* **Work request**
Across the records below, how many lines include the word "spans"? State only the number.

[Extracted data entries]
■ ■ ■

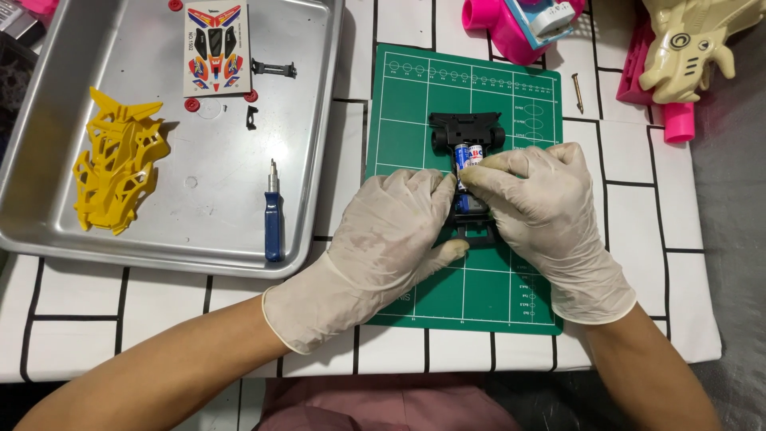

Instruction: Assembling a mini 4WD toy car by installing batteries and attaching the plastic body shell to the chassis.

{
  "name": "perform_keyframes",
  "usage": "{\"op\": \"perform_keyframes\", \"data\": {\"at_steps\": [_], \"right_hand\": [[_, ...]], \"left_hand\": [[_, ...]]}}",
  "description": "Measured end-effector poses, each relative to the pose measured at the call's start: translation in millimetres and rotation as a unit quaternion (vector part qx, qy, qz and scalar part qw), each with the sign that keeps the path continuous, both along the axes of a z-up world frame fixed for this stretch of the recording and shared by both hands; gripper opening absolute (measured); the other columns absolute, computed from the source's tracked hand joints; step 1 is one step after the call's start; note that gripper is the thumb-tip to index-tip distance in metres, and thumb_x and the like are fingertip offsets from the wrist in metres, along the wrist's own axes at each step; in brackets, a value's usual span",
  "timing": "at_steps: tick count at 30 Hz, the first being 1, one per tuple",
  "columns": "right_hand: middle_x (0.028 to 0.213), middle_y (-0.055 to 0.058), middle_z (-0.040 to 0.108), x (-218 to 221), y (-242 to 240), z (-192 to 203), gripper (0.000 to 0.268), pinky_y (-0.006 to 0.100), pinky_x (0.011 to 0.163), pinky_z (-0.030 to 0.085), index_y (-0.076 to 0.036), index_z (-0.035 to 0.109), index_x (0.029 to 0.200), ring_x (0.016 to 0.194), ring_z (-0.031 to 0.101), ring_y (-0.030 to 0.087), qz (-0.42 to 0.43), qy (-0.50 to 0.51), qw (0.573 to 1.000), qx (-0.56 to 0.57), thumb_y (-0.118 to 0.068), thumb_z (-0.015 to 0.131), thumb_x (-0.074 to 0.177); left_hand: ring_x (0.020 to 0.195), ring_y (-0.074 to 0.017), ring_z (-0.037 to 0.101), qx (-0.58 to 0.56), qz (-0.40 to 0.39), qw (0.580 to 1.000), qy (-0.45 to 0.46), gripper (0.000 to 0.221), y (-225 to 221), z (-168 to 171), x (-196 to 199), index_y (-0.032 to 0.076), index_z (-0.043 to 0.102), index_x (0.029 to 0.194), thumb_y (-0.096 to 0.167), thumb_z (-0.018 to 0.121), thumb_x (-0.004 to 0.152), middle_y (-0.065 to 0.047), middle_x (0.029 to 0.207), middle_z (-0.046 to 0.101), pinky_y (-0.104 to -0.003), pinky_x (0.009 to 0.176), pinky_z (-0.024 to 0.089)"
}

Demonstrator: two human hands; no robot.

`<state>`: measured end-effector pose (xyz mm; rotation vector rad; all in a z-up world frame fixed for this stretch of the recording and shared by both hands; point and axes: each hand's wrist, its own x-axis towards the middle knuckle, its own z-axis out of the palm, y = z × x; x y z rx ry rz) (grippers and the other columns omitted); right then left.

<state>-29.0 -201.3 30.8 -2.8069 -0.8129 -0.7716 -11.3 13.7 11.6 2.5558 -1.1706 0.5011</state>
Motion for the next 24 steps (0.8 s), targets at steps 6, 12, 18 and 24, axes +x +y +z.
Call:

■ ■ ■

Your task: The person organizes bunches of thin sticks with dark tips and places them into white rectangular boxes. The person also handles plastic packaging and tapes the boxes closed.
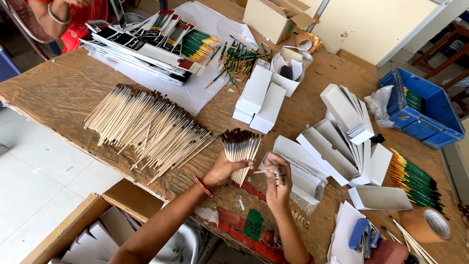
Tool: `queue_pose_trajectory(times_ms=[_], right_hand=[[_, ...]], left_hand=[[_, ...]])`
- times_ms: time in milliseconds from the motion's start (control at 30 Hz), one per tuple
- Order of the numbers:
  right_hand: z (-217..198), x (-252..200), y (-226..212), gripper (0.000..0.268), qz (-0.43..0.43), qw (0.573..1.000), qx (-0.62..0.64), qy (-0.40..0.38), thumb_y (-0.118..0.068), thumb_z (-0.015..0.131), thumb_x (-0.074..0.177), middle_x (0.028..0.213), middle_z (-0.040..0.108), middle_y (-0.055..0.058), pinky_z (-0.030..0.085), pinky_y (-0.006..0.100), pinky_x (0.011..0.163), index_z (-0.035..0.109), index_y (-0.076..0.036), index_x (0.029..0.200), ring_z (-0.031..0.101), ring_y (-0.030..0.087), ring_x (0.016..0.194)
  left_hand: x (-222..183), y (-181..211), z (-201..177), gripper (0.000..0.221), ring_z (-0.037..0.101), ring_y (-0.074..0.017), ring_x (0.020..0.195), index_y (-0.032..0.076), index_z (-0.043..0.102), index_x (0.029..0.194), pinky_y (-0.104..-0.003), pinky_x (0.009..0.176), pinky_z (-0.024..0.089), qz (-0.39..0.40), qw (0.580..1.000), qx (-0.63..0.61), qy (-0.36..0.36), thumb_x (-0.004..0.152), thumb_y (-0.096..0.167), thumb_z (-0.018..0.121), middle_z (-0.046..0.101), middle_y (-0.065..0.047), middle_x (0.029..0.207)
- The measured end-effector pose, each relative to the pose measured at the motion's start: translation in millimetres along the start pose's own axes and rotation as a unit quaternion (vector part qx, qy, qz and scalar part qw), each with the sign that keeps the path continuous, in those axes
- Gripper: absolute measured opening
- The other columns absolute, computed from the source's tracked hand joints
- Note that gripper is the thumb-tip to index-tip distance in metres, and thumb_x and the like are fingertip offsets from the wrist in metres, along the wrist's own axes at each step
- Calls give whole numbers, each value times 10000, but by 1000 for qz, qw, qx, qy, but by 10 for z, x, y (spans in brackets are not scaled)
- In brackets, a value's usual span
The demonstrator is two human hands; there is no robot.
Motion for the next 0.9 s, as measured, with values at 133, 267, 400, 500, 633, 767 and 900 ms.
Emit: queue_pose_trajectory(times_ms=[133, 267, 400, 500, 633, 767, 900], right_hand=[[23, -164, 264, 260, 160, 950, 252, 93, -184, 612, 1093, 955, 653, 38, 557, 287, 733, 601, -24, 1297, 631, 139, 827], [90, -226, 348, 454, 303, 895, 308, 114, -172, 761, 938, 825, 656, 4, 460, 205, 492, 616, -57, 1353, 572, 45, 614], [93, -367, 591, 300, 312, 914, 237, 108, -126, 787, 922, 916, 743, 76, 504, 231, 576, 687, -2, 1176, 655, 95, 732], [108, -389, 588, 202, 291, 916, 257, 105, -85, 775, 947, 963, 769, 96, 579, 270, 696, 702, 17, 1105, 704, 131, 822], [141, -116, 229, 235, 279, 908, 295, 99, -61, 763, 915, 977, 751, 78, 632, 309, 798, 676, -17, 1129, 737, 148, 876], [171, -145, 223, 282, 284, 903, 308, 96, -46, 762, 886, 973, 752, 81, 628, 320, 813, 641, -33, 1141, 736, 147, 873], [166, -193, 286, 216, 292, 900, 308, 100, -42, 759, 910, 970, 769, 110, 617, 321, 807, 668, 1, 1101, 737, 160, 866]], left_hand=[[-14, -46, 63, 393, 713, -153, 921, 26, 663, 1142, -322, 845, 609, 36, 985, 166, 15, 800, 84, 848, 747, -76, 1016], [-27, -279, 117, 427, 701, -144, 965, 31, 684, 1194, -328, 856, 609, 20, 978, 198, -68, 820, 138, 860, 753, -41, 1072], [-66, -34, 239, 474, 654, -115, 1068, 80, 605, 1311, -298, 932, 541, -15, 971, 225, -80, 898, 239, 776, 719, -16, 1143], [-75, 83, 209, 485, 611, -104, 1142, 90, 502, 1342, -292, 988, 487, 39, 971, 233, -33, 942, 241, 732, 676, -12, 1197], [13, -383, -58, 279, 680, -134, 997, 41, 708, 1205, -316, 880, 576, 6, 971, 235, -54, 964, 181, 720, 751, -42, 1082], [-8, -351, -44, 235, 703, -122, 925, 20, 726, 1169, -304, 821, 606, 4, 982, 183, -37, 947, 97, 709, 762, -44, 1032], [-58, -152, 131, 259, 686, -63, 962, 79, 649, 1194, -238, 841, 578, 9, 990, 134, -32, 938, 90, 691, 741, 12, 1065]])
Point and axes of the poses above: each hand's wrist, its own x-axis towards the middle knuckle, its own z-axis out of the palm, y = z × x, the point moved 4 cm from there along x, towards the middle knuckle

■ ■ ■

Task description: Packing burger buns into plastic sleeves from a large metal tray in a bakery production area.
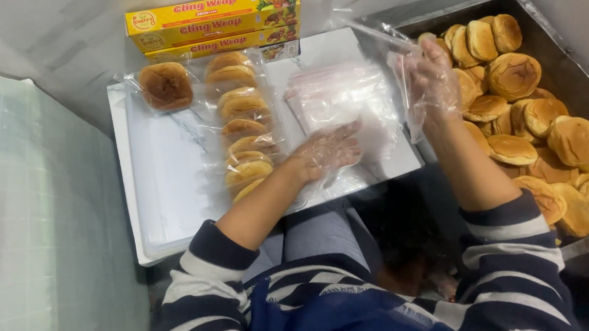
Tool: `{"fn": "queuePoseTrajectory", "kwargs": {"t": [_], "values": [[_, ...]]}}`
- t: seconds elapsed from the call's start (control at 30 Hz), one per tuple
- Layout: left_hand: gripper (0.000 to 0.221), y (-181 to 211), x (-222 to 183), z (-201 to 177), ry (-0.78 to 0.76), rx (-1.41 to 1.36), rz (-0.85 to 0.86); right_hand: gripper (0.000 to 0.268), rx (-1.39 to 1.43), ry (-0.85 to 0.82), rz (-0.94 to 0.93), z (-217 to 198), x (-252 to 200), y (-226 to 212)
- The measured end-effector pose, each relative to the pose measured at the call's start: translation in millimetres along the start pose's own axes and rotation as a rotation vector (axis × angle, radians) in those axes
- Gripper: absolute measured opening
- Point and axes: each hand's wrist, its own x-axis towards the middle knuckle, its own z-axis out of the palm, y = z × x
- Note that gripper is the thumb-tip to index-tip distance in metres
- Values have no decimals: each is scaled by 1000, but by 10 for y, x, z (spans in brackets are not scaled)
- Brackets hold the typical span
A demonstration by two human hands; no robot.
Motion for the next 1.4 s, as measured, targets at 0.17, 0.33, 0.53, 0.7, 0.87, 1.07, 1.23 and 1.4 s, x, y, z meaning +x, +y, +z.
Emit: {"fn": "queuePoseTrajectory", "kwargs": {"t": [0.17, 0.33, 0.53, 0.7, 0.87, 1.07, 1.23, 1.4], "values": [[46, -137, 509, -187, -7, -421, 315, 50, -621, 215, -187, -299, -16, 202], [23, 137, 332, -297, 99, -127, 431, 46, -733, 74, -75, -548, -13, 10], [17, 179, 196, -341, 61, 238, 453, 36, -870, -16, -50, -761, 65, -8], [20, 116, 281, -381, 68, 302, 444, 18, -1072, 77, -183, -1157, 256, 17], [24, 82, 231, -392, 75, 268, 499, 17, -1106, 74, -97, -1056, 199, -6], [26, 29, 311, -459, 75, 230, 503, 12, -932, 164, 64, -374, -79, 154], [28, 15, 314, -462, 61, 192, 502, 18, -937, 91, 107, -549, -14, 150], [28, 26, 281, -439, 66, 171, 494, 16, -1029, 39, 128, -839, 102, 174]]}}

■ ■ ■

* **Response for this exercise**
2